11/24/2009 (6:42 pm)

German November Business Confidence May Climb to 14-Month High

Filed under: economics |

German business confidence probably increased to a 14-month high in November, suggesting the economic recovery may gather pace next year.

The Ifo institute in Munich will say its business climate index, based on a survey of 7,000 executives, increased to 92.5 from 91.9 in October, according to the median of 37 forecasts in a Bloomberg News survey of economists. That would be the highest reading since September last year. The index reached a 26-year low of 82.2 in March. Ifo releases the report at 10 a.m. today.

Economic growth accelerated in the third quarter as export orders rose and companies increased production and investment. The manufacturing industry expanded for a second month in November and the country’s benchmark DAX share index has advanced 19 percent this year. Unemployment, the euro’s strength and the expiry of government stimulus measures may still damp growth in 2010.

“New orders are strong, the inventory cycle is turning around and the manufacturing sector has just left recession, which means there’s a lot of room for improvement in the economy,” said Carsten Brzeski, senior economist at ING Group in Brussels. “Germany should continue leading the euro-zone economies for quite some time.”

The government last month raised its economic outlook, forecasting growth of about 1.2 percent in 2010 after a 5 percent contraction this year.

GDP Breakdown

Gross domestic product rose 0.7 percent in the third quarter from the second quarter, preliminary figures showed on Nov. 13. The Federal Statistics Office in Wiesbaden will release a detailed breakdown at 8 a.m. today.

Germany’s Beiersdorf AG, the maker of Nivea products, on Nov. 3 raised margin forecasts after reporting third-quarter profit that beat analysts’ estimates, saying its tape-making Tesa unit is seeing a “trend reversal in its industrial business.”

Ifo’s gauge of the current situation will increase to 88 from 87.3 while an index of executives’ expectations will advance to 97.3 from 96.8, according to the survey of economists.

Chancellor Angela Merkel’s government is spending about 85 billion euros ($127 billion) on measures to stimulate growth, including infrastructure projects and a 2,500-euro payment for people who junk an old car and buy a new one.

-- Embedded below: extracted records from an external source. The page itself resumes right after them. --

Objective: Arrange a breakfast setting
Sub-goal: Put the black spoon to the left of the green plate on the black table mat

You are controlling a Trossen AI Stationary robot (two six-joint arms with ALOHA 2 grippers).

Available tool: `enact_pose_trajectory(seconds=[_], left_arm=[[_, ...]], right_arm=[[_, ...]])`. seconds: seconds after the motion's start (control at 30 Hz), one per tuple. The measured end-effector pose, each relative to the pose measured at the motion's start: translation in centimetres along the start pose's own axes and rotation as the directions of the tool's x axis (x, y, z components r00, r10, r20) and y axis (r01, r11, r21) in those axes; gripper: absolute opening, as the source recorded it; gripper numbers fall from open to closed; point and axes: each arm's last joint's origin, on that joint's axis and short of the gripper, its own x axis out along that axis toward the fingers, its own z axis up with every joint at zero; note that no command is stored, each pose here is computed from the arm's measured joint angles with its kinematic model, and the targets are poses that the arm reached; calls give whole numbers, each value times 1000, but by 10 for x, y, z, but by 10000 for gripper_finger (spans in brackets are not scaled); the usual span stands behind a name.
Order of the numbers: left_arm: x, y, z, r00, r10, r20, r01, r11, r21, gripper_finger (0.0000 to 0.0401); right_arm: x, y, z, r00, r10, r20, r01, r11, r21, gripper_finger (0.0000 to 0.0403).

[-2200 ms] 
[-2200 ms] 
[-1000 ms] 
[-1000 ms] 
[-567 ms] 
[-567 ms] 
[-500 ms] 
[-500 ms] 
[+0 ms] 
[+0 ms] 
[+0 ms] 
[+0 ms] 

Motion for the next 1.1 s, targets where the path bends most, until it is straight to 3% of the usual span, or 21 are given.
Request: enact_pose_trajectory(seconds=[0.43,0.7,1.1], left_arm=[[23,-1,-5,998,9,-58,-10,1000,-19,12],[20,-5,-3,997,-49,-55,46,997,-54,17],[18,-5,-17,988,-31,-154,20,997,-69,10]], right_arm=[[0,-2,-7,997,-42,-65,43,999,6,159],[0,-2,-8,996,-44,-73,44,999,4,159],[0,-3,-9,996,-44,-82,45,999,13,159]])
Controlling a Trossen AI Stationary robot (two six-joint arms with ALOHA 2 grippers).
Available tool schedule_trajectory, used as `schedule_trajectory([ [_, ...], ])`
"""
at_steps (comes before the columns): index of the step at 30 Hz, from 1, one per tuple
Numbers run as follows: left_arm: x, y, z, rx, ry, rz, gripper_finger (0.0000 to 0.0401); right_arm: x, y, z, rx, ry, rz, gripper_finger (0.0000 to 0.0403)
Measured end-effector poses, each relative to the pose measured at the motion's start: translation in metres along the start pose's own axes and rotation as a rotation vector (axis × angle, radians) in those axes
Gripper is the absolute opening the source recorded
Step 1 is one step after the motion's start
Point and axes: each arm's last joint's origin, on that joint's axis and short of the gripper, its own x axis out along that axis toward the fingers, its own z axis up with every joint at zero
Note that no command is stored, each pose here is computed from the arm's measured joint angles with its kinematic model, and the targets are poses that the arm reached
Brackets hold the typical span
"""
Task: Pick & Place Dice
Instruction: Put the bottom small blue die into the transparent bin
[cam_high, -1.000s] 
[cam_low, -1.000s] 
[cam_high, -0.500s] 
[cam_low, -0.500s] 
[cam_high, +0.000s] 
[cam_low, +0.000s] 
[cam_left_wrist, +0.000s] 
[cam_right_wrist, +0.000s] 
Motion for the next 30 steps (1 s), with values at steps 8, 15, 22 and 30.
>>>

The so-called cash-for-clunkers fund ran dry in September.

‘Propped Up’

“Growth so far has been propped up by stimulus,” said Costa Brunner, an economist at Natixis in Frankfurt. “There’s not a self-supporting recovery and the stimulus will run out. We see a W-shaped recovery, and a recession in the second half of 2010 isn’t out of the question.”

German investor confidence declined more than economists forecast in November on concern that the economic upswing isn’t sustainable.

Exports, the motor of German economic expansion this decade, have so far weathered the euro’s 20 percent appreciation against the dollar since mid-February.

“Exports will continue to steam ahead on the recovery in world trade and the pick-up in the global economy,” said Aline Schuiling, an economist at Fortis Bank Nederland in Amsterdam. “Ifo will continue, slowly, to move ahead.”